Ron and Trav,

Do y'all think this is a general truth about a lot of things...not just fly fishing? I've talked to several of my elders about this...folks who understand education, training, and business performance...and they all have the same basic observation: a lot of "cookie-cutter" type superficial knowledge learned in classrooms or brief training sessions and not much real-world experience-based understanding of the how's and why's of their fields of endeavor. For example, yesterday I had a conversation with a guy with over 40 years of retail sporting goods experience about this very thing. He commented that virtually nobody in a sporting goods store today has anything more than a very superficial knowledge of their products, the sports they are used for, etc. and that the store managers rarely have any interest in sporting goods at all; but are guys/gals with MBA's who are only concerned with the bottom lines of spreadsheets and some basic principles of retail management they learned in a classroom in business school from someone else who learned them in some other business school and so on. He said it has been about 15 years since he has seen a sporting goods store manager who got into the business 10 years or so prior and worked his way up through the business because he had a love for sports and recreation, learning the products, people, vendors, reps, consumers, market trends, etc. of the business firsthand. He said when he got in the business, the standard employee discount was 50-70% so that employees would buy and use the products - thus learning all about them firsthand. Today, a 10% employee discount is considered a "benefit." And back then, a guy could work in retail sporting goods and raise a family (meagerly, but it could be done). Thus, he could stay in the business and a store could retain employees. He routinely got Christmas bonuses = an extra month's pay. Now, these stores can't even keep a college kid or high school grad for very long because they find better pay and benefits somewhere else. And the smart ones are hiring retirees on social security who only want part-time work at low pay and no benefits who look like they've been doing it forever and ought to know what they are talking about.

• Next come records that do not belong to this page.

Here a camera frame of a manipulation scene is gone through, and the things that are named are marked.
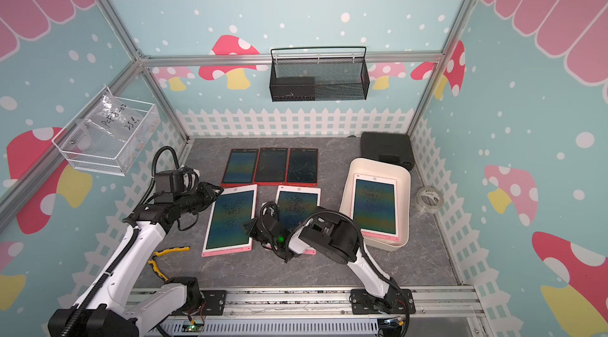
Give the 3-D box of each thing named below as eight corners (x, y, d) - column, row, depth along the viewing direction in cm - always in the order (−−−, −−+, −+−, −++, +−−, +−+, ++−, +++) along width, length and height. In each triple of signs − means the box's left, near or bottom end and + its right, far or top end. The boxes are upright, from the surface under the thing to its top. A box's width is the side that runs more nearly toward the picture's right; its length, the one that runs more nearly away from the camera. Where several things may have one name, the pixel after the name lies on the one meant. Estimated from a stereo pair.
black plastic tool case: (364, 171, 108) (366, 163, 104) (358, 140, 121) (360, 131, 116) (414, 171, 108) (418, 163, 104) (403, 140, 121) (407, 131, 116)
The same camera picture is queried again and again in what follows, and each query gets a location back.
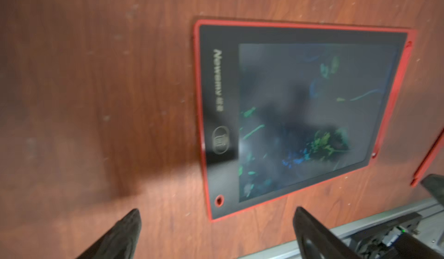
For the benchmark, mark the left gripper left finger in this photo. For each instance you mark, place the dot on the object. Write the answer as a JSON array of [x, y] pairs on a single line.
[[119, 242]]

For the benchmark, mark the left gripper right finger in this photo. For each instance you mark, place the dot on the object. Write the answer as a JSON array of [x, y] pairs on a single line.
[[315, 241]]

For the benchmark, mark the writing tablet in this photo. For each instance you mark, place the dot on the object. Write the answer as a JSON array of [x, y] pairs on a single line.
[[283, 107]]

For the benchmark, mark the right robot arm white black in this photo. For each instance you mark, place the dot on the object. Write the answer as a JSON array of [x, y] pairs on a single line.
[[433, 189]]

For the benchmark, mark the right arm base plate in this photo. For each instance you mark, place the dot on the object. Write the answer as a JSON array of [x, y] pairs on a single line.
[[374, 242]]

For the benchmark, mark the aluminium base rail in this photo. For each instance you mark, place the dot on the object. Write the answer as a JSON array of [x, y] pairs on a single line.
[[291, 250]]

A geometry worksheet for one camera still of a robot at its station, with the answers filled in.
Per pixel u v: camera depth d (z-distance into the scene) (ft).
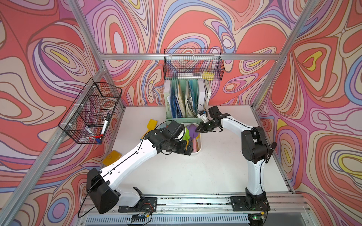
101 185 1.26
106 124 2.26
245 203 2.31
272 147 2.92
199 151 2.89
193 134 3.14
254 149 1.81
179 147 2.12
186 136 3.21
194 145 2.96
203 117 3.19
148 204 2.36
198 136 3.11
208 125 2.81
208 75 2.98
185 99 3.14
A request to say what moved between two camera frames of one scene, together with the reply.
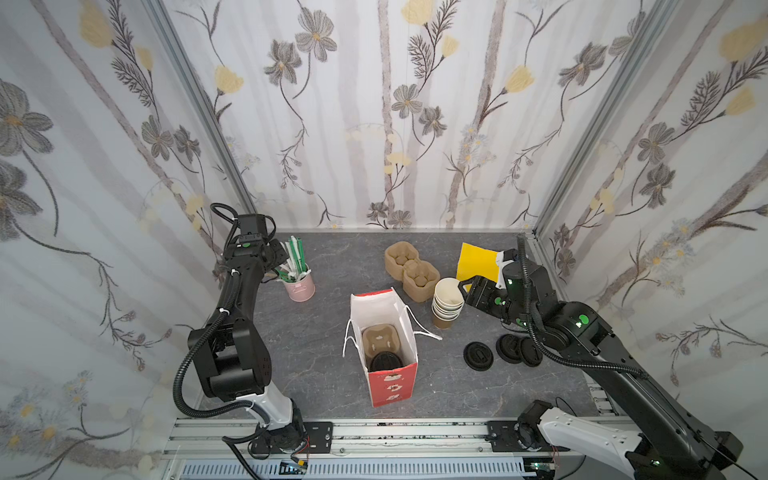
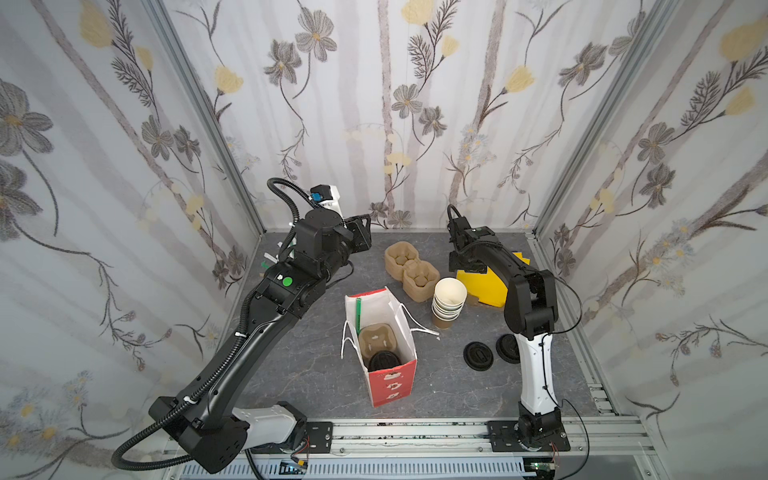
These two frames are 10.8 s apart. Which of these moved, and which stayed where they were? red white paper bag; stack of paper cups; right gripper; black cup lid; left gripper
Moved: right gripper; left gripper
Stayed: black cup lid; stack of paper cups; red white paper bag
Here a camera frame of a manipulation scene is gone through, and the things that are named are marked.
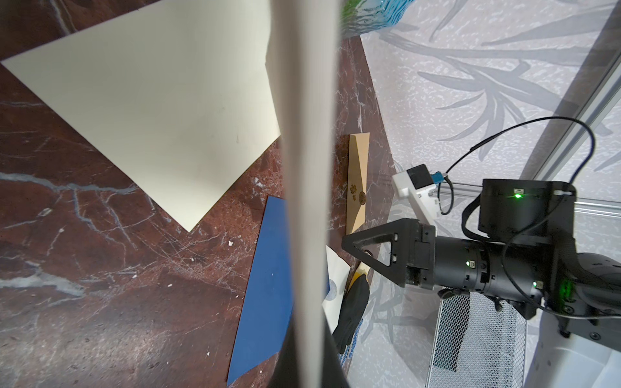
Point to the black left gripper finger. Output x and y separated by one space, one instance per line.
286 370

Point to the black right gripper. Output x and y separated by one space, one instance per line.
408 253

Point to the dark blue envelope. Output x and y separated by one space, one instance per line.
269 297

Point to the beige lined letter paper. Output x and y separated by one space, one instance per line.
302 64

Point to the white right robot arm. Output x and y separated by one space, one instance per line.
523 254

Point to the cream envelope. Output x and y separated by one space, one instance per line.
176 95

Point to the blue dotted white glove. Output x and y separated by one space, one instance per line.
346 357

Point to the black work glove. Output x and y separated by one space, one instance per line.
352 309

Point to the cream unfolded paper sheet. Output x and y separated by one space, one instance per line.
338 273

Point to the white wire mesh basket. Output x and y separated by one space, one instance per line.
476 345

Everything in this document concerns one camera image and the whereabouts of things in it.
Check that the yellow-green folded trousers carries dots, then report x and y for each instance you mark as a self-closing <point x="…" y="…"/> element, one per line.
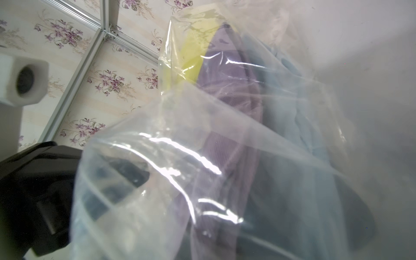
<point x="187" y="39"/>

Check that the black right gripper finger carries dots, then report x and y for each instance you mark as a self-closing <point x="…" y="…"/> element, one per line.
<point x="53" y="196"/>

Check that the light blue trousers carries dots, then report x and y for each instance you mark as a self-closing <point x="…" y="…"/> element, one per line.
<point x="293" y="210"/>

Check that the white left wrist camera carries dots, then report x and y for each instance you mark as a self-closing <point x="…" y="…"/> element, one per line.
<point x="24" y="81"/>

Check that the clear plastic vacuum bag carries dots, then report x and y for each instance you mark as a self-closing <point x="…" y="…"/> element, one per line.
<point x="360" y="57"/>

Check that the purple trousers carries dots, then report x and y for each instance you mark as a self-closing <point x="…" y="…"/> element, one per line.
<point x="221" y="199"/>

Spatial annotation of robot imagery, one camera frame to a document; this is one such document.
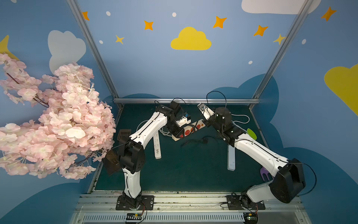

Again, this is just one example. And I chose it because it's one we can all identify with easily. I'm really not trying to pick on sporting goods stores. Pick a pharmacy. Pick a department store. Pick an auto mechanic's shop. Pick your local heating and cooling company. Look at your local schools! Most classroom teachers look like they should still be in school themselves. As soon as they can, they get a masters in administration and leave the classroom for one of those non-teaching school system jobs that outnumber classroom teacher jobs nowadays.

Seems to me we're suffering a general lack of experience-based wisdom throughout our society. Someone graduates from school having gone straight through their BS and MS and we call them an expert. And we elect a President who has never truly been in charge of a single thing before.

I think we've lost all appreciation for much beyond the superficial.